[Dataset]
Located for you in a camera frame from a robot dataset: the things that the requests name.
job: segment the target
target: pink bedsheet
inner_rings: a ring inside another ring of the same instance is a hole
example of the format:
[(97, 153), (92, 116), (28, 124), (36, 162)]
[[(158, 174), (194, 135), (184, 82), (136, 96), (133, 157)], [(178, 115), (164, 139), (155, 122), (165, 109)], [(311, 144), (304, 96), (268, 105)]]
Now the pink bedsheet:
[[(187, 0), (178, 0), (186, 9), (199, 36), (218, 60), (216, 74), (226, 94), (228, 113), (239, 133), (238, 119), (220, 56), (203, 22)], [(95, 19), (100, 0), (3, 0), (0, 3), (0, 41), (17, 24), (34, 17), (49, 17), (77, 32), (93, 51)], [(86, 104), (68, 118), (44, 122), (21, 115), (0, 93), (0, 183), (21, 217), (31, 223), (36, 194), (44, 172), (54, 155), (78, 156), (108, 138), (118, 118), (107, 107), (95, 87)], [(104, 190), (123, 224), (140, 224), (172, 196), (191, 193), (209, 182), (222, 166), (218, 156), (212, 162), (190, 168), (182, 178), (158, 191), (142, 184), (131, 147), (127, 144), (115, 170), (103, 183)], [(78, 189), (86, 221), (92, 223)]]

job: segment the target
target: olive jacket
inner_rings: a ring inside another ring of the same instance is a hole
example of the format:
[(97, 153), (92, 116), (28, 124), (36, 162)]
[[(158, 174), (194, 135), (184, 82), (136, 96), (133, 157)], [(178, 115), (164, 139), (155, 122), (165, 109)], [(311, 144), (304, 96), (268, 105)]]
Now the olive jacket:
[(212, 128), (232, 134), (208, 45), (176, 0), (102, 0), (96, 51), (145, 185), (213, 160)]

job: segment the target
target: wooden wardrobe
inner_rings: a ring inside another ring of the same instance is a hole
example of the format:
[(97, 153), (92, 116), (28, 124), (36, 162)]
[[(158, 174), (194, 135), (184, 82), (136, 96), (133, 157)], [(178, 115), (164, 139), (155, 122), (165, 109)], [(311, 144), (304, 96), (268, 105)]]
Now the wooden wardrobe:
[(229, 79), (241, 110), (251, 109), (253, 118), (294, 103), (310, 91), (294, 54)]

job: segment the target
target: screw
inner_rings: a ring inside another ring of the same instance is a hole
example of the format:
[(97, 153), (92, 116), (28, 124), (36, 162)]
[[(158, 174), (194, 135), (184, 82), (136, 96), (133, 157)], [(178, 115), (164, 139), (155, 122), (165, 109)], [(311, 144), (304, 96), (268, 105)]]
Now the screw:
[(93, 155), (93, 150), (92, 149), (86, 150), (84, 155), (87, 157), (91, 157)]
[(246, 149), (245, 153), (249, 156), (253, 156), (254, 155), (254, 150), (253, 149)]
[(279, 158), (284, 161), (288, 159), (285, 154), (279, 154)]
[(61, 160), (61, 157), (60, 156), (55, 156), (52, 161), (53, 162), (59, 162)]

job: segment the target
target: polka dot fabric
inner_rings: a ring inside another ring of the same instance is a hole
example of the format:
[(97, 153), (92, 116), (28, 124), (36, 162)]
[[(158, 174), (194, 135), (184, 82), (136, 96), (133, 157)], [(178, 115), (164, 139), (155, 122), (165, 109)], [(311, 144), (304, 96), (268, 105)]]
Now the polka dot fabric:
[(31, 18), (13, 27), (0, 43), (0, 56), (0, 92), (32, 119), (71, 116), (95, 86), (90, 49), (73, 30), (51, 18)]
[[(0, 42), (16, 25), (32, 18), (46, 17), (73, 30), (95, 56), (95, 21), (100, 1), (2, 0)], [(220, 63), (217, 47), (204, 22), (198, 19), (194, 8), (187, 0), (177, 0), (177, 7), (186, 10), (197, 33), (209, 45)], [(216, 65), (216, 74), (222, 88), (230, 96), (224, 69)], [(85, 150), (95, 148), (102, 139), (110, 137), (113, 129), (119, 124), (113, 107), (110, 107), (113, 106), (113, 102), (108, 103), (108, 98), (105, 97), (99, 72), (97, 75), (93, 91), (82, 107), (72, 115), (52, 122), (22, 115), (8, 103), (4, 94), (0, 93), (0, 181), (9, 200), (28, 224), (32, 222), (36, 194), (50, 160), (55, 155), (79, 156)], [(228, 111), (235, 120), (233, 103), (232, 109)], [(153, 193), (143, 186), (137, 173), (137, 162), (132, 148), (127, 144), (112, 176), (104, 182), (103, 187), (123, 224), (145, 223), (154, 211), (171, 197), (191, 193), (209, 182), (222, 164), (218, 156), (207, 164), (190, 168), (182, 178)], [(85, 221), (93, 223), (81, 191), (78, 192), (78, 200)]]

[Instructions to follow] Could you set down, word for word, only the lines above from the line with "Now the pink" to the line with "target: wooden wardrobe", including both?

[Response]
Now the pink bedsheet:
[[(187, 0), (178, 0), (186, 9), (199, 36), (218, 60), (216, 74), (226, 94), (228, 113), (239, 133), (238, 119), (220, 56), (203, 22)], [(95, 19), (100, 0), (3, 0), (0, 3), (0, 41), (17, 24), (34, 17), (49, 17), (77, 32), (93, 51)], [(86, 104), (68, 118), (44, 122), (21, 115), (0, 93), (0, 183), (21, 217), (31, 223), (36, 194), (44, 172), (54, 155), (78, 156), (108, 138), (118, 118), (107, 107), (95, 87)], [(104, 190), (123, 224), (140, 224), (172, 196), (191, 193), (209, 182), (222, 166), (218, 156), (212, 162), (190, 168), (182, 178), (158, 191), (142, 184), (131, 147), (127, 144), (115, 170), (103, 183)], [(78, 189), (86, 221), (92, 223)]]

job: segment the target
target: olive jacket
inner_rings: a ring inside another ring of the same instance is a hole
example of the format:
[(97, 153), (92, 116), (28, 124), (36, 162)]
[[(158, 174), (194, 135), (184, 82), (136, 96), (133, 157)], [(178, 115), (164, 139), (155, 122), (165, 109)], [(311, 144), (304, 96), (268, 105)]]
Now the olive jacket:
[(212, 128), (232, 134), (208, 45), (176, 0), (102, 0), (96, 51), (145, 185), (213, 160)]

job: segment the target
target: wooden wardrobe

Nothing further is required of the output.